58 Ne consegue che la direttiva ha proceduto, per quanto riguarda gli apparecchi a gas, all'armonizzazione completa delle misure necessarie affinché tali apparecchi soddisfino i requisiti essenziali di sicurezza e di salute.

59 Pertanto, gli Stati membri non sono più autorizzati a far valere dinanzi alla Corte l'art. 36 del Trattato per giustificare provvedimenti nazionali volti a soddisfare gli stessi requisiti.

60 Tale conclusione non è inficiata, nella specie, dalle disposizioni di cui all'art. 100 A, n. 4, del Trattato.

61 Ai sensi di tale disposizione:

«Allorché, dopo l'adozione di una misura di armonizzazione da parte del Consiglio a maggioranza qualificata, uno Stato membro ritenga necessario applicare disposizioni nazionali giustificate da esigenze importanti previste dall'articolo 36 o relative alla protezione dell'ambiente di lavoro o dell'ambiente, esso notifica tali disposizioni alla Commissione.

La Commissione conferma le disposizioni in questione dopo aver verificato che esse non costituiscano uno strumento di discriminazione arbitraria o una restrizione dissimulata nel commercio tra gli Stati membri.

(...)».

62 Dalla norma citata deriva che, a prescindere dal fatto che ci si possa ancora avvalere della facoltà da essa attribuita allorché il provvedimento comunitario ha realizzato una completa armonizzazione nel settore interessato, tale facoltà presuppone l'osservanza della procedura prevista a tal fine.

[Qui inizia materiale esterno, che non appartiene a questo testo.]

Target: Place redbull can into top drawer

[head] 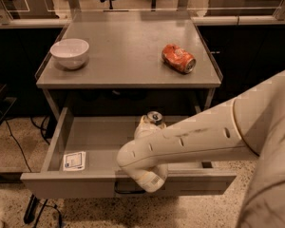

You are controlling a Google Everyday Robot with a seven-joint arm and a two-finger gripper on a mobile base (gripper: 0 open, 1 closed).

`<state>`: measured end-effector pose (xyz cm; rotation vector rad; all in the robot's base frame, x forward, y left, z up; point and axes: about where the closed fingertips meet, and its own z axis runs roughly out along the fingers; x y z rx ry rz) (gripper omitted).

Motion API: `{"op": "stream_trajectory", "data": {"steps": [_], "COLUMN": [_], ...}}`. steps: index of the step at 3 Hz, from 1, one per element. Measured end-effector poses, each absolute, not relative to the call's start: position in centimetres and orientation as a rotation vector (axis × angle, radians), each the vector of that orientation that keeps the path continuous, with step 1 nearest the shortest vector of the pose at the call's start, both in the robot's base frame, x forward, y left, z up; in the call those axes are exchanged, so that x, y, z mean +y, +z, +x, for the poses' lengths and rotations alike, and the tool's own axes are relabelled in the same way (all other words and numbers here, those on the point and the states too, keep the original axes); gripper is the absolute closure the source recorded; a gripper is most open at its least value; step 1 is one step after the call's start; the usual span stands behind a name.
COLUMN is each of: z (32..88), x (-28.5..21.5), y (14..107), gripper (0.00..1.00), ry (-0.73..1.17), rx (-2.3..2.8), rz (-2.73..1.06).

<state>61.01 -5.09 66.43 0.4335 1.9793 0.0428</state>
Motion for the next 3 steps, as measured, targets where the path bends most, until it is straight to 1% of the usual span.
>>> {"op": "stream_trajectory", "data": {"steps": [1,2,3], "z": [61.01,61.01,61.01], "x": [-5.09,-5.10,-5.10], "y": [66.43,66.44,66.44], "gripper": [0.03,0.00,0.00], "ry": [0.043,0.043,0.043], "rx": [1.979,1.979,1.979], "rz": [0.433,0.434,0.434]}}
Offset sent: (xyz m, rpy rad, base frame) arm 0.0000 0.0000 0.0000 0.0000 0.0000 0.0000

63 Orbene, è pacifico che, nel caso di specie, il governo italiano non ha avviato la procedura prevista dall'art. 100 A, n. 4, del Trattato.

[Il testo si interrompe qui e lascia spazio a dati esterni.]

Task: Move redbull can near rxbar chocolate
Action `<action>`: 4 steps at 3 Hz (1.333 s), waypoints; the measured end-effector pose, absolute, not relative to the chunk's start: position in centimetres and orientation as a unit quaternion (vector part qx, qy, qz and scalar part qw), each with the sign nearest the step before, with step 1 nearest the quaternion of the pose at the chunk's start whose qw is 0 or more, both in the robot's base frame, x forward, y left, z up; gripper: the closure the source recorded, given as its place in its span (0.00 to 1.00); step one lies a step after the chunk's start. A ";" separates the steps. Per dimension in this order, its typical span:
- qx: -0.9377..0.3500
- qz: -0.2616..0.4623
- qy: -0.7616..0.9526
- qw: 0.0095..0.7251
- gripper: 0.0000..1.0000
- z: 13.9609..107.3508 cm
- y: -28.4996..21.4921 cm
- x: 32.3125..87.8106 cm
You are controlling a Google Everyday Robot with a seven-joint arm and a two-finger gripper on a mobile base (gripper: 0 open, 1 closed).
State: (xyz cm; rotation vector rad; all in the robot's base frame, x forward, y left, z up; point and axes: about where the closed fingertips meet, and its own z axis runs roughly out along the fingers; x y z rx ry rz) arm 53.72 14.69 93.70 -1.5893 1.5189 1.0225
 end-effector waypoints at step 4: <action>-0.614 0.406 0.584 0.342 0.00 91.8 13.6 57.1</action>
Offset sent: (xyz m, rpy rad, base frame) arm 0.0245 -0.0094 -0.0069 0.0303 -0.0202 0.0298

64 Analogamente, uno Stato membro non può far valere dinanzi alla Corte l'art. 7 della direttiva per giustificare un provvedimento nazionale, qualora esso non abbia posto in atto il procedimento previsto da tale norma.

65 Alla luce di quanto sopra, il motivo invocato dal governo italiano che fa leva sugli artt. 36 del Trattato e 7, n. 1, della direttiva dev'essere respinto.

66 Sulla scorta delle considerazioni che precedono, si deve dichiarare che la Repubblica italiana, avendo istituito e mantenendo un regime che, nei casi di nuova installazione o di ristrutturazione di apparecchi a gas, prescrive l'utilizzo nei locali abitati di generatori di calore esclusivamente di tipo «stagno», con ciò vietando implicitamente l'installazione di generatori di calore di altro tipo conforme alla direttiva, è venuta meno agli obblighi impostile dalla direttiva stessa.

Decisione relativa alle spese


Sulle spese

67 Ai sensi dell'art. 69, n. 2, del regolamento di procedura, la parte soccombente è condannata alle spese se ne è stata fatta domanda. Poiché la Commissione ha chiesto la condanna della Repubblica italiana, quest'ultima, rimasta soccombente, dev'essere condannata alle spese.

Dispositivo


Per questi motivi,

LA CORTE

(Sesta Sezione)

dichiara e statuisce:

1) La Repubblica italiana, avendo istituito e mantenendo in vigore un regime che, nel caso di nuova installazione o di ristrutturazione di apparecchi a gas, prescrive l'utilizzazione nei locali abitati di generatori di calore esclusivamente di tipo «stagno», con ciò vietando implicitamente l'installazione di generatori di calore di tipo diverso conforme alla direttiva del Consiglio 29 giugno 1990, 90/396/CEE, concernente il ravvicinamento delle legislazioni degli Stati membri in materia di apparecchi a gas, è venuta meno agli obblighi impostile da tale direttiva.

2) La Repubblica italiana è condannata alle spese.